A common refrain heard around my family’s dinner table is me half asking/half telling my children, “You’re not going to put me in a nursing home when I’m old, are you?”
Although my grandmother lived in a beautiful assisted living facility with her own apartment and caring staff, I’ve been terrified of them ever since I was about 6 years old. That’s when, while visiting my great-grandfather, a seemingly ancient woman with no teeth, who was of no relation to me, grabbed me and hugged and kissed me repeatedly.
I am doing everything in my power to avoid ending up in one (like eating right, exercising regularly and investing for the future). However, I still could very well end up in one, like millions of other people.
[ad#Google Adsense 336×280-IA]In fact, nursing homes are about to be a booming business thanks to the millions of people born between 1946 and 1964 – also known as baby boomers – who are entering their retirement years.
Roughly 10,000 baby boomers turn 65 years old every day in the U.S.
It is estimated that one-third of all boomers will wind up in some sort of assisted living facility at some point in their lives.
It’s one of the reasons I’m a big fan of Omega Healthcare Investors (NYSE: OHI).
Omega is the landlord to nursing homes around the country. I recommended the stock in The Oxford Income Letter last September. Today, it’s up more than 35%.
The attractiveness of the demographics is also probably one of the reasons that Charlotte asked me to take a look at Senior Housing Properties Trust (NYSE: SNH), a Newton, Massachusetts-based real estate investment trust (REIT) that invests in nursing homes, assisted living facilities, senior apartments and hospitals.

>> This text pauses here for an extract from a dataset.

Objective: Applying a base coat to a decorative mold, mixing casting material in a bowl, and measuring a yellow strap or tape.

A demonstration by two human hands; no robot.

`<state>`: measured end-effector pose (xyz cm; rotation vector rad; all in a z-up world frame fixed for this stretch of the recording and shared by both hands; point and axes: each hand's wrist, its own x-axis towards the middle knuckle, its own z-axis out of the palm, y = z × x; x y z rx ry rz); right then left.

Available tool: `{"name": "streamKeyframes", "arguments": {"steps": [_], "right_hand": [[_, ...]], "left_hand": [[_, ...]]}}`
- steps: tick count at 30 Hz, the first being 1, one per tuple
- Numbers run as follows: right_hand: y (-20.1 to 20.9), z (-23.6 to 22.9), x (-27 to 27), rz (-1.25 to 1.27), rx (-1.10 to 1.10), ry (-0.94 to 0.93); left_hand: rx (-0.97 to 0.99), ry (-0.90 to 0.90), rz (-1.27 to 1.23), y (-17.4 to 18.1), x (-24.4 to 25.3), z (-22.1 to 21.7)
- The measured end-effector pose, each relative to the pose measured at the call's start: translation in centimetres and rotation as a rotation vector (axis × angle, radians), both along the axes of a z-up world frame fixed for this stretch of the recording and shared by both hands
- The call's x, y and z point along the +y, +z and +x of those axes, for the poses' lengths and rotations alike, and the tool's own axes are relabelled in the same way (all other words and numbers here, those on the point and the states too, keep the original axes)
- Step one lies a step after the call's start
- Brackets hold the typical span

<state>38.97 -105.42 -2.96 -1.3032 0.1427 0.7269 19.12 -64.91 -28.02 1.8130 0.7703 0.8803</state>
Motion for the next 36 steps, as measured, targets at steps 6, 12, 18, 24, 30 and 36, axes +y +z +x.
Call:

The stock pays a 6.6% yield. It has a history of dividend increases, although not necessarily every year. Senior Housing has boosted the dividend by a penny per share nine times since 2002. It has paid $0.39 per share each quarter since October 2012.
In the first quarter of 2014, Senior Housing Properties Trust earned $0.21 per share. Not nearly enough to cover the dividend. If you looked up the payout ratio for the most recent quarter, it would likely say 185%. In other words, it paid out nearly twice as much in dividends as it earned.
But that’s the problem with the payout ratio when it’s based on earnings and why, when analyzing dividend safety, I don’t care much what the company earned. I care about cash flow.
When analyzing a REIT, the cash flow metric you want to pay attention to is called funds from operations (FFO).
In the first quarter, Senior Housing’s FFO was $0.43 per share – more than enough to pay the $0.39 dividend, and a noticeable difference from the $0.21 per share in earnings.
For the full year 2013, FFO was $1.69 while it paid out $1.56 in dividends.
Normally, I look for a company to pay out 75% or less of its cash flow in dividends. That gives me peace of mind that if the company has a bad year or two, there is enough wiggle room that the dividend won’t have to be cut.
Last year, Senior Housing paid out 92% of its cash flow in dividends. But REITs typically return most of their cash flow back to shareholders. So while I’d like to see the payout ratio lower, I’m not too concerned.
Especially when the company’s track record is taken into account.
If this were a company with a more volatile history of dividend payments, I’d be a little worried and would give the dividend safety a lower grade.
But with no cuts since the dividend began in 2000 and steady increases, I would be quite surprised if the company lowered its dividend any time in the near future.
We all worry about the future and about being able to care for ourselves in our old age.
But an income investor relying on the dividend of Senior Housing Properties Trust should have one less concern on his mind.